Work instruction :: Please return every line from the entries that has the string "size" in it.

-------------------------

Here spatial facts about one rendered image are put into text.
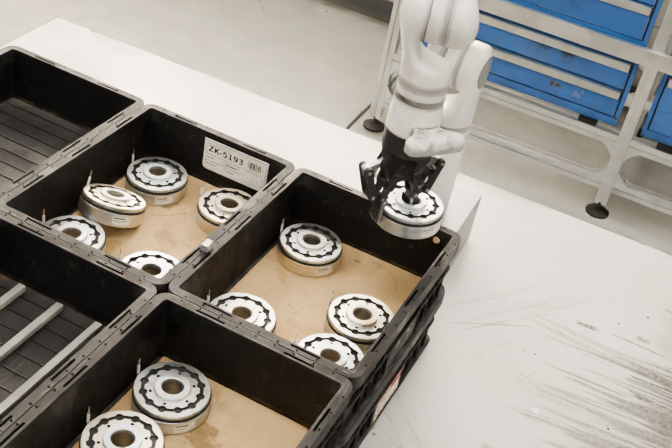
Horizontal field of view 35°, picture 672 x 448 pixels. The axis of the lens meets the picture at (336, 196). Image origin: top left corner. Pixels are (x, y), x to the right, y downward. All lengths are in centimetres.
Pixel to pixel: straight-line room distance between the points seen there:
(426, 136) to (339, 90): 253
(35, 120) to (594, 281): 109
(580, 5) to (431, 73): 199
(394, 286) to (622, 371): 45
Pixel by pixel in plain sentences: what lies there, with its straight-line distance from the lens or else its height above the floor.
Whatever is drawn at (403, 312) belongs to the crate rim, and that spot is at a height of 93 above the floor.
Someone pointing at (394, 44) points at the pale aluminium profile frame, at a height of 34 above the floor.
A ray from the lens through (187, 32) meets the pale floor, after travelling 420.
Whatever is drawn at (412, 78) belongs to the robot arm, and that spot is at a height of 123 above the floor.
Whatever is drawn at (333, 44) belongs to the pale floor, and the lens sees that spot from 429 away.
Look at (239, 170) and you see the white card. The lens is 180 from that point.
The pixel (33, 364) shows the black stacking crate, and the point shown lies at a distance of 150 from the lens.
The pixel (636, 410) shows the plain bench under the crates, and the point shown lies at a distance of 185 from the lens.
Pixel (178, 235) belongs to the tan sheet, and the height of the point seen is 83.
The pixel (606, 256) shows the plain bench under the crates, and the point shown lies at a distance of 217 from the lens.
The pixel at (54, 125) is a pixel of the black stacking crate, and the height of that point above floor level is 83.
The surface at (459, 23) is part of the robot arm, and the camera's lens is 138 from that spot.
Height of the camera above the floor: 188
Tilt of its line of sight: 34 degrees down
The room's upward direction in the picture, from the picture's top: 12 degrees clockwise
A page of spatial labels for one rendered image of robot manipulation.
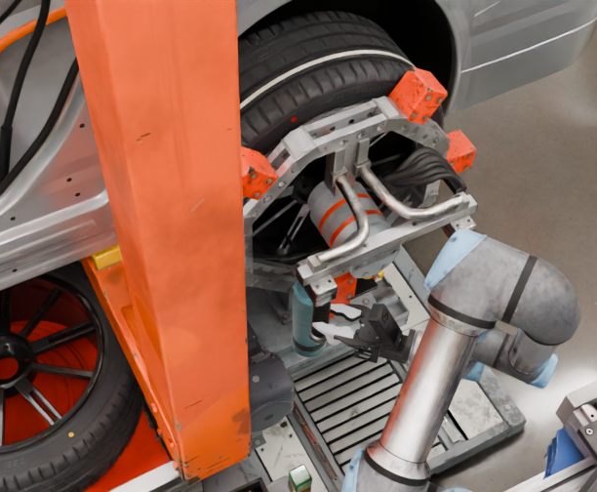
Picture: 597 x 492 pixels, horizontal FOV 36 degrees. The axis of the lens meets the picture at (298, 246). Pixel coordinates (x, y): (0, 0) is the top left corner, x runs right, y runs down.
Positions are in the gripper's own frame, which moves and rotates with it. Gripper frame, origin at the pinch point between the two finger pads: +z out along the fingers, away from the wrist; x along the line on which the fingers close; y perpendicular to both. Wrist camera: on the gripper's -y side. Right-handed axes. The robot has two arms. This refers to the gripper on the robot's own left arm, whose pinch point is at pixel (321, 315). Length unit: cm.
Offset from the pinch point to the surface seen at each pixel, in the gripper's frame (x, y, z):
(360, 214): 14.9, -18.2, -3.1
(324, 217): 21.2, -5.6, 5.8
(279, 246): 26.4, 17.9, 17.6
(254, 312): 31, 61, 26
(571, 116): 161, 83, -55
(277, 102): 26.1, -32.9, 18.5
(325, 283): 0.4, -12.0, -0.1
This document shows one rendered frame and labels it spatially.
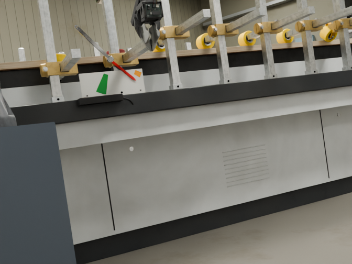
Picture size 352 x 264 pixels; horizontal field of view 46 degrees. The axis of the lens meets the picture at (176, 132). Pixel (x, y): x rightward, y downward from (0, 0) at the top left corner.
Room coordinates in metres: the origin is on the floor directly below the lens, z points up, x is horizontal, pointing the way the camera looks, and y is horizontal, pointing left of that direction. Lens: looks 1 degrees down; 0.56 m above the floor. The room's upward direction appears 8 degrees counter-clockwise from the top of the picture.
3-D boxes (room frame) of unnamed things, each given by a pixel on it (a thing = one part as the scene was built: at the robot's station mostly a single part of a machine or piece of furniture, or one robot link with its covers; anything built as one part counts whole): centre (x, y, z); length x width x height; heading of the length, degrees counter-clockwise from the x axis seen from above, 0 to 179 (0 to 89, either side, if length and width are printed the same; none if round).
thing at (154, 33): (1.40, 0.02, 0.86); 0.06 x 0.03 x 0.09; 23
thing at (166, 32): (1.79, -0.05, 0.94); 0.13 x 0.06 x 0.05; 113
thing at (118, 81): (1.65, 0.22, 0.75); 0.26 x 0.01 x 0.10; 113
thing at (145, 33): (1.39, 0.05, 0.86); 0.06 x 0.03 x 0.09; 23
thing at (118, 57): (1.70, 0.18, 0.84); 0.13 x 0.06 x 0.05; 113
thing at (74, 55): (1.54, 0.37, 0.83); 0.43 x 0.03 x 0.04; 23
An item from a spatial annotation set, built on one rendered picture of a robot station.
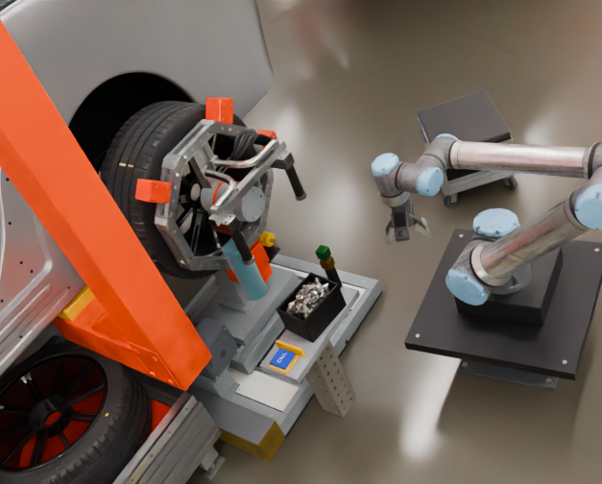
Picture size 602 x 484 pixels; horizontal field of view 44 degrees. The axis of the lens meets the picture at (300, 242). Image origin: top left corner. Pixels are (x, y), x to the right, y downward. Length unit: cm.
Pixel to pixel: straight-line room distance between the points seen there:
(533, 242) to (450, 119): 151
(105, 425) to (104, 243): 78
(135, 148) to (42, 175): 65
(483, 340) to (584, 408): 44
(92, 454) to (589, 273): 186
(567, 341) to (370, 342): 89
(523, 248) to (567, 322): 54
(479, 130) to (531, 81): 93
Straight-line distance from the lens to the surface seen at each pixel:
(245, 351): 321
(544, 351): 269
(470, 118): 364
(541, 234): 223
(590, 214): 209
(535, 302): 270
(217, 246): 297
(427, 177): 232
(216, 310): 332
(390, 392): 305
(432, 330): 280
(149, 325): 246
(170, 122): 270
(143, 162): 264
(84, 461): 277
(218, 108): 273
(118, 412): 280
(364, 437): 297
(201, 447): 298
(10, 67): 203
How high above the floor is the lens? 244
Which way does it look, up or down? 40 degrees down
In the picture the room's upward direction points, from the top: 23 degrees counter-clockwise
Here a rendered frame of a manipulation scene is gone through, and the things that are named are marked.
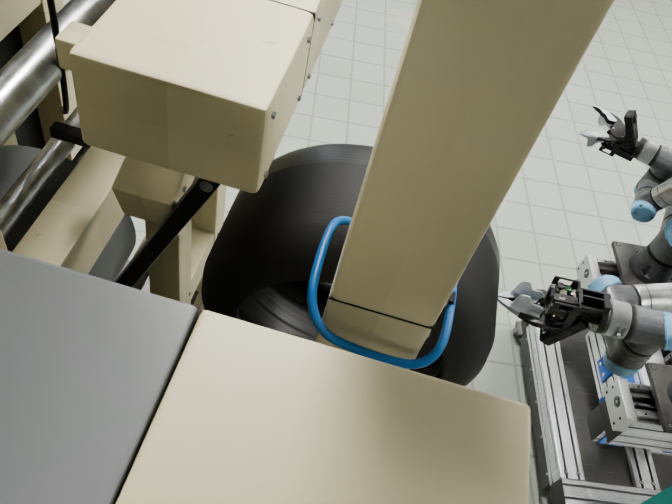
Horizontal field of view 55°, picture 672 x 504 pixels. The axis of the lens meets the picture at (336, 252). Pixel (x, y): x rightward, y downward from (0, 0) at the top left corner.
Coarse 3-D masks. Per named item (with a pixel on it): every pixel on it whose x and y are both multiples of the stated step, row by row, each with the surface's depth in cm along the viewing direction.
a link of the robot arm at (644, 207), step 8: (664, 184) 201; (640, 192) 210; (648, 192) 206; (656, 192) 203; (664, 192) 200; (640, 200) 206; (648, 200) 205; (656, 200) 203; (664, 200) 201; (632, 208) 207; (640, 208) 205; (648, 208) 204; (656, 208) 205; (632, 216) 209; (640, 216) 207; (648, 216) 205
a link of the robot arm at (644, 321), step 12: (636, 312) 127; (648, 312) 127; (660, 312) 128; (636, 324) 126; (648, 324) 126; (660, 324) 126; (636, 336) 127; (648, 336) 126; (660, 336) 126; (636, 348) 130; (648, 348) 129; (660, 348) 128
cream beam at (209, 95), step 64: (128, 0) 84; (192, 0) 87; (256, 0) 90; (320, 0) 93; (128, 64) 76; (192, 64) 78; (256, 64) 80; (128, 128) 82; (192, 128) 80; (256, 128) 78
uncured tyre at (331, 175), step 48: (336, 144) 123; (240, 192) 131; (288, 192) 115; (336, 192) 112; (240, 240) 115; (288, 240) 110; (336, 240) 107; (240, 288) 118; (288, 288) 160; (480, 288) 115; (432, 336) 116; (480, 336) 118
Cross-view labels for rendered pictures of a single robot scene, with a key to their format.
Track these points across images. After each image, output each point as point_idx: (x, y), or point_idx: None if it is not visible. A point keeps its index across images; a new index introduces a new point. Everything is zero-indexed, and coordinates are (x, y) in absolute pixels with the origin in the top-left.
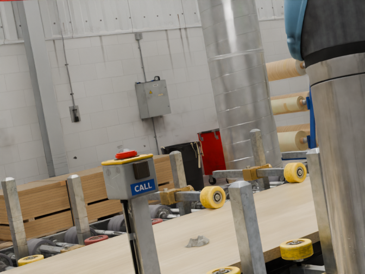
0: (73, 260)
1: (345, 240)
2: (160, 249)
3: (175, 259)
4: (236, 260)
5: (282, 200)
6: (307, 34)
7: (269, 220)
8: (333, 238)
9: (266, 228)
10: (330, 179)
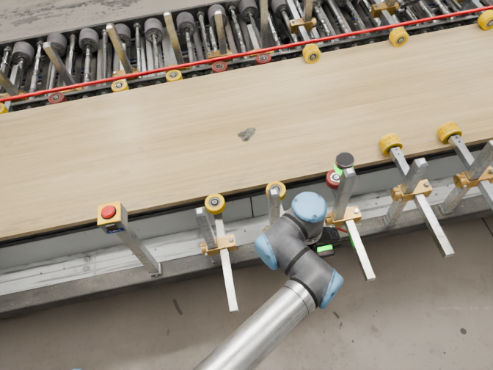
0: (186, 98)
1: None
2: (227, 125)
3: (218, 151)
4: (235, 185)
5: (351, 84)
6: None
7: (307, 125)
8: None
9: (293, 139)
10: None
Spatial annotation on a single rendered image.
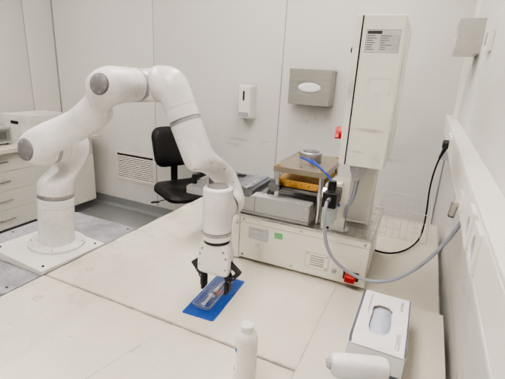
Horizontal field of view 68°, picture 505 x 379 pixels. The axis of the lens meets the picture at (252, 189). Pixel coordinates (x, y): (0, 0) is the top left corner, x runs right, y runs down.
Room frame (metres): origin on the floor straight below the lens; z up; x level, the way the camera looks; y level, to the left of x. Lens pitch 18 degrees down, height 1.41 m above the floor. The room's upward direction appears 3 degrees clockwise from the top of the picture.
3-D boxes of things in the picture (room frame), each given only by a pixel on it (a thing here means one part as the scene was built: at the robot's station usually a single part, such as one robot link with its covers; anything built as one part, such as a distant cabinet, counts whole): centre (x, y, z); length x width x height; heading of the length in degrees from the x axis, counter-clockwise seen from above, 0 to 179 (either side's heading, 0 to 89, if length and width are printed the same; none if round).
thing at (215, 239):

-------------------------

Exercise output ::
Picture size 352 x 264 pixels; horizontal field of view 46 degrees. The axis of the lens meets the picture at (176, 132). Pixel (x, y): x rightward, y downward from (0, 0) at the top left corner.
Picture size 602 x 484 pixels; horizontal field of view 44 degrees. The axis of the lens meets the picture at (300, 242). Image origin: top left corner. Pixels are (x, y), x to the right, y downward. Length unit: cm.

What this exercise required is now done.